Nayib Bukele opened his speech to the assembly Thursday by taking a cell-phone picture of himself at the podium — and casting the photo as a portrait of a global gathering that has gotten out of touch.

“Believe me, many more people will see that selfie, once I share it, than will hear this speech,” the 38-year-old, social-media-adept president said.

If Bukele’s photo seemed to echo celebrity-circles selfies like Ellen DeGeneres’ famous pic with fellow stars at the 2014 Oscars or Kylie Jenner’s similar Instagram shot at the Met Gala in 2017, it’s not the first time a country’s leader has snapped a selfie in an august setting.

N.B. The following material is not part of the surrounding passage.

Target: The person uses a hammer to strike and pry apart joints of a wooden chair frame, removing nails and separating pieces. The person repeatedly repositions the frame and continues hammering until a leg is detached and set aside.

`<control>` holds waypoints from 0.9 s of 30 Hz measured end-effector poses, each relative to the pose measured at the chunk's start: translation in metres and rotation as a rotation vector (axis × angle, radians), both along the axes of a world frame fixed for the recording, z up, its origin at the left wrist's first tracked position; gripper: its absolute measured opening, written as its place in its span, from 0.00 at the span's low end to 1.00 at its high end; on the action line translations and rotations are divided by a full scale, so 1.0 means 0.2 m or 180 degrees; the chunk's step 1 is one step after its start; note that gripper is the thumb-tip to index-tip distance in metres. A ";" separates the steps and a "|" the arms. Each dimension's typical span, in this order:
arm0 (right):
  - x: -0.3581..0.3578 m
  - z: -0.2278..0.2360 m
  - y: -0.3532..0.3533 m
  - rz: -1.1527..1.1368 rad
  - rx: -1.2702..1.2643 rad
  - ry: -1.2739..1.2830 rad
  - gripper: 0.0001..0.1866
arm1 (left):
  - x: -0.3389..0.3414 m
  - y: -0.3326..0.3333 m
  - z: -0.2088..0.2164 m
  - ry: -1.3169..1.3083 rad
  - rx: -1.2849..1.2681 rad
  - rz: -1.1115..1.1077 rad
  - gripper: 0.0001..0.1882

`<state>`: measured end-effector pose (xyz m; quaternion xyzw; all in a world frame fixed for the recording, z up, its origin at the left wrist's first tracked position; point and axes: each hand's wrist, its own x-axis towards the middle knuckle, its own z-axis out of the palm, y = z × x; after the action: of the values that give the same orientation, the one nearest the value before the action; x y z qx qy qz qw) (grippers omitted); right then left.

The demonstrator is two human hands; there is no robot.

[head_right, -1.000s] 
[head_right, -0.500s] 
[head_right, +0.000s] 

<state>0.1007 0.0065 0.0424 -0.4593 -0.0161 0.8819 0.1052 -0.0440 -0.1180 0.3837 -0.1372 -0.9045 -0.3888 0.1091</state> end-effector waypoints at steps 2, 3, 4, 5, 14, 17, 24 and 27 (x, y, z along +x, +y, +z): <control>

Then-U.S. President Barack Obama, British Prime Minister David Cameron and Danish Prime Minister Helle Thorning-Schmidt took a selfie together at Nelson Mandela’s memorial service in 2013.

Bukele said his photo was made to prove a point: “This format of gathering in person is becoming increasingly obsolete.”

While saying the U.N. and the General Assembly themselves aren’t outdated, he argued they need to embrace change and technology to stay relevant.

Bukele suggested the assembly could meet by video conference, or send videos to an online platform where other countries’ leaders could watch without having to leave their duties at home.

“One week in the U.N., when we could be resolving issues that are important to our countries, is a waste of time if we keep working in this format,” said Bukele, who took office in June.

“Our smartphones,” he said, “are the future of the General Assembly.”

He also proposed the U.N. invite ordinary people to propose solutions to climate change, poverty, hunger and other global problems, and award a prize of perhaps $10,000 to young people who come up with inspiring, “genuine” proposals.

While the General Assembly chamber is seen as the diplomatic world’s most prominent stage, many leaders also use the opportunity to interact with their counterparts one-on-one and face-to-face on the sidelines. Bukele met Wednesday with U.S. President Donald Trump, for example.